Optical connectors are used to connect optical signals between two optical components, such as between two optical fibers, between an optical fiber and a piece of optical or optoelectronic equipment, or between two pieces of optical or optoelectronic equipment. Due to its many advantages, optical fibers and other optical transports, such as optical waveguides, are increasingly being used to transport signals within individual pieces of electronic equipment, such as computers, cellular telephones, televisions, etc. Accordingly, optical connections must be made across printed circuit boards that are movable relative to each other. For instance, a removable daughter card, such as a PCMCIA card might mate to a motherboard through the back panel of a personal computer. There are several different relative orientations in which two PCB boards (or cards) may mate, including coplanar, orthogonal, and conventional backplane, each having a different relative orientation between the two mating PCBs.

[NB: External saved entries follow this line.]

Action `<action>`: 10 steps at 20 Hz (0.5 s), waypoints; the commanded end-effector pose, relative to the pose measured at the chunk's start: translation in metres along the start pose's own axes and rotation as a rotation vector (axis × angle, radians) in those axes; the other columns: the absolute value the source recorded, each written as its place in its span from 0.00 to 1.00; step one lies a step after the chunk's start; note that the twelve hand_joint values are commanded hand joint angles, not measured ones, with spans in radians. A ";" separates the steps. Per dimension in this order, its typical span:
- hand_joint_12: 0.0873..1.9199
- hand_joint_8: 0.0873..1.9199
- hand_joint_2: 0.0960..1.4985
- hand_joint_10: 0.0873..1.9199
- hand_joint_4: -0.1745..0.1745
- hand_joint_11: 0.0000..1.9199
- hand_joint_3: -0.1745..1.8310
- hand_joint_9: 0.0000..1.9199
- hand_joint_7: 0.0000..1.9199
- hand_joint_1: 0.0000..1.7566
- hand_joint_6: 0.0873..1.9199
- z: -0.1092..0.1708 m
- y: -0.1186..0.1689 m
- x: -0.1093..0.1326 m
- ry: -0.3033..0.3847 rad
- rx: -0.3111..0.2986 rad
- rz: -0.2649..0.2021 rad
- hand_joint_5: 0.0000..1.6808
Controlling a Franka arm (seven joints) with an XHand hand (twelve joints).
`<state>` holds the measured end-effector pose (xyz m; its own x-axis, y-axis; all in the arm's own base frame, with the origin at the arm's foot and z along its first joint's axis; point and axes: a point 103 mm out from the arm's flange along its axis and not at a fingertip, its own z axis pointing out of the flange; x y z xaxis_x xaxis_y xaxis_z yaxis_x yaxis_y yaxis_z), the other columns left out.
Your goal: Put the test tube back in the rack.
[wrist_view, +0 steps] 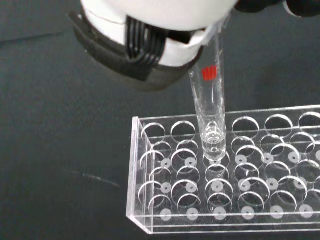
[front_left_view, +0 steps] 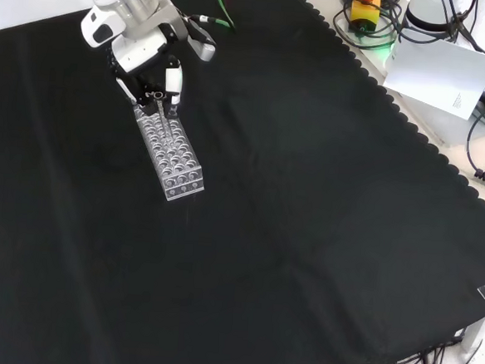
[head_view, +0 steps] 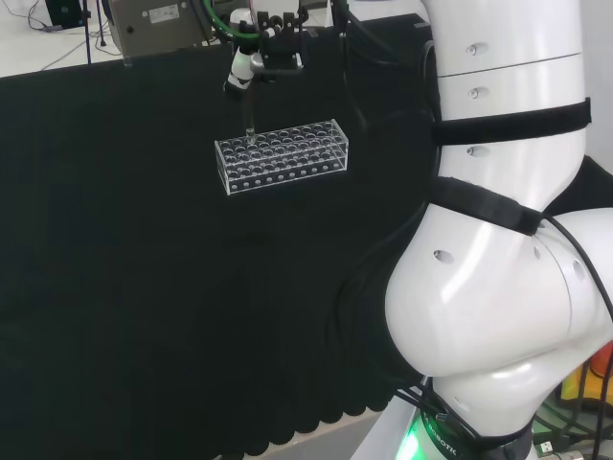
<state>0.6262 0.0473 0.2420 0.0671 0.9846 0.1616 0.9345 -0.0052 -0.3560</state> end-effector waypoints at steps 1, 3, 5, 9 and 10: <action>0.34 0.03 0.36 0.03 0.00 0.76 0.40 0.95 1.00 0.71 0.00 0.007 0.000 0.001 0.003 0.011 0.004 0.94; 0.34 0.03 0.36 0.03 0.00 0.76 0.40 0.95 1.00 0.71 0.00 0.008 0.000 0.001 0.003 0.012 0.006 0.94; 0.34 0.03 0.36 0.03 0.00 0.76 0.40 0.95 1.00 0.71 0.00 0.009 0.000 0.000 0.003 0.014 0.007 0.94; 0.34 0.03 0.36 0.03 0.00 0.76 0.40 0.95 1.00 0.71 0.00 0.010 0.001 -0.001 0.003 0.017 0.010 0.94; 0.34 0.03 0.36 0.03 0.00 0.76 0.40 0.95 1.00 0.71 0.00 0.011 0.001 -0.001 0.002 0.018 0.011 0.94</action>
<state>0.6233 0.0490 0.2326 0.0761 0.9840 0.1614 0.9278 -0.0106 -0.3729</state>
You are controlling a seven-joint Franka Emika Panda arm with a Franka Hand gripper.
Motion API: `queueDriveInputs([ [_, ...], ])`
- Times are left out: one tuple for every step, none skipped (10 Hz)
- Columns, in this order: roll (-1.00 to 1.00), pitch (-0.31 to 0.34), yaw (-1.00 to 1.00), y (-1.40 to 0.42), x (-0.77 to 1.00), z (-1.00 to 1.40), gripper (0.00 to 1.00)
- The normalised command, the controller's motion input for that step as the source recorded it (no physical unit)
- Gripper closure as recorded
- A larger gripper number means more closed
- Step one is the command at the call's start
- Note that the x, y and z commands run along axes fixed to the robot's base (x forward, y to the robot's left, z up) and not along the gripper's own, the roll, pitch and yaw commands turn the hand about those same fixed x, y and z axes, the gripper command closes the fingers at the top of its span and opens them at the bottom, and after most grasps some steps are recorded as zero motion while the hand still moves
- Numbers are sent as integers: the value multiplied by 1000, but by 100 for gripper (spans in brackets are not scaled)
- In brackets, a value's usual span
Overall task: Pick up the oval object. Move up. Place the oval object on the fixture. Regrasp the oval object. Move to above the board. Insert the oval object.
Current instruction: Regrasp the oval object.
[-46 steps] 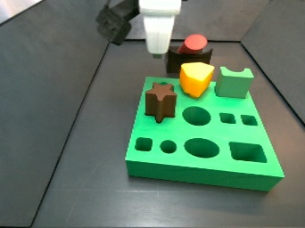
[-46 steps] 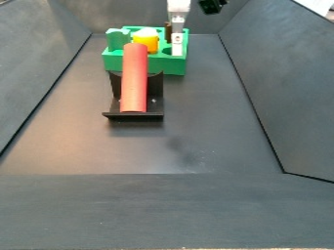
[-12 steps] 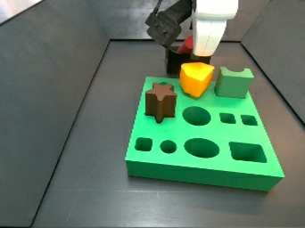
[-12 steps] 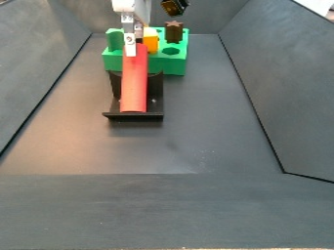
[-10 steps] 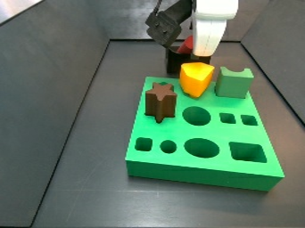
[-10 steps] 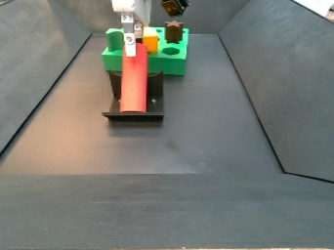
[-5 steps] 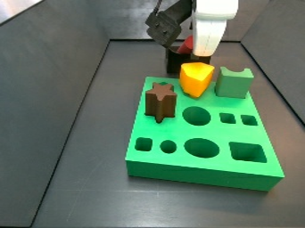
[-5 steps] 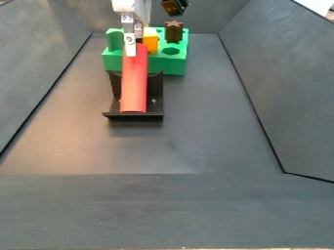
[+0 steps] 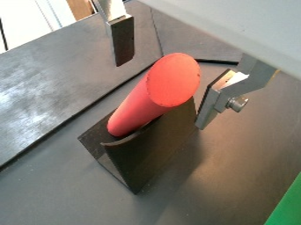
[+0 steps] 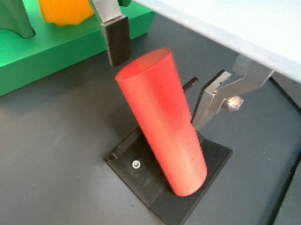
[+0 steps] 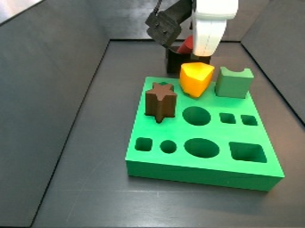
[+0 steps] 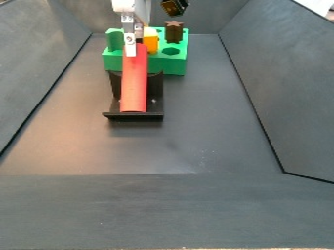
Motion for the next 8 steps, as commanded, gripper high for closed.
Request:
queueDriveInputs([
  [-37, 214, 57, -11, 88, -1, 0],
  [-37, 214, 57, -11, 88, -1, 0],
  [-37, 214, 57, -11, 88, -1, 0],
  [-37, 214, 57, -11, 88, -1, 0],
  [-37, 214, 57, -11, 88, -1, 0],
  [-37, 214, 57, -11, 88, -1, 0],
  [-37, 214, 57, -11, 88, -1, 0],
  [-37, 214, 57, -11, 88, -1, 0],
])
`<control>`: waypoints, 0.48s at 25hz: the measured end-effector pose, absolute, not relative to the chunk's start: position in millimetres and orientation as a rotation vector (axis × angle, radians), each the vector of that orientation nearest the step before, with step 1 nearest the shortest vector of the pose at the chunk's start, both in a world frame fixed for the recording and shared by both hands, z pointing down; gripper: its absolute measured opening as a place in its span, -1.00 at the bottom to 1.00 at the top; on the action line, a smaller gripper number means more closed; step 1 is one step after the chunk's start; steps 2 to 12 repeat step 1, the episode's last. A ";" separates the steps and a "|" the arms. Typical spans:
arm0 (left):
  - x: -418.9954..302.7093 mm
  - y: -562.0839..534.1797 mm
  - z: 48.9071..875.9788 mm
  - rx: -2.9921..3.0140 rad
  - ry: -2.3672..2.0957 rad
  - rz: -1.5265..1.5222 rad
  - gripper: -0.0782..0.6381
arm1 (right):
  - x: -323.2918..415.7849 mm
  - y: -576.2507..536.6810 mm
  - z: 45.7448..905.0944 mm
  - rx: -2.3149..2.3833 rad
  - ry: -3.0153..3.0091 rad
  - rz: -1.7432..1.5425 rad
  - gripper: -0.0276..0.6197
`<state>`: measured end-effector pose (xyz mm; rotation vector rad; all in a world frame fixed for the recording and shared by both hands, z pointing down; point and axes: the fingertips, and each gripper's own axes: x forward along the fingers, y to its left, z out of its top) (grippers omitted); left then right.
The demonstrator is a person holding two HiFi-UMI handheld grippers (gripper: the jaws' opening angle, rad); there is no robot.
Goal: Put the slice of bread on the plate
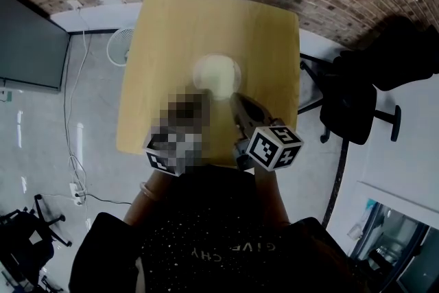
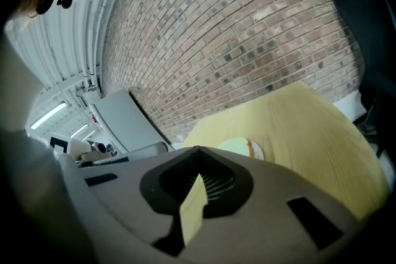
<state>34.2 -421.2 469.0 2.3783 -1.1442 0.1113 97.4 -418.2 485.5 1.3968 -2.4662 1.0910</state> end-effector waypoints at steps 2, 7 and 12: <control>34.0 -420.9 469.6 2.376 -1.144 0.113 -0.75 | 96.9 -417.9 485.9 1.393 -2.465 1.095 -0.88; 34.0 -420.9 469.6 2.376 -1.144 0.113 -0.75 | 96.9 -417.9 485.9 1.393 -2.465 1.095 -0.88; 34.0 -420.9 469.6 2.376 -1.144 0.113 -0.75 | 96.9 -417.9 485.9 1.393 -2.465 1.095 -0.88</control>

Furthermore, there are many different styles of optical connectors. Merely a few of the well-known standard optical connector styles are LC, MT, MPO, SC, and ST. Each connector style has its own form factor and can be mated only to another connector of the same style.
As data rates and bandwidths in electronic devices continue to increase, it sometimes is the case that a manufacturer of an electronic device wishes to upgrade the type of optical connector style used in a card without having to replace the entire card. For example, an LC connector can have up to four optical transports in it. If a daughter card, such as a PCMCIA card for a personal computer was originally designed to mate with a backplane using LC connectors, the manufacturer eventually may be interested in upgrading the optical couplings from LC style connectors to MT style connectors, which can support up to 72 fibers per connector, in order to increase the bandwidth of the data transfer between the motherboard and the daughter card.
Typically, this requires a complete redesign of both the mother board and the daughter card.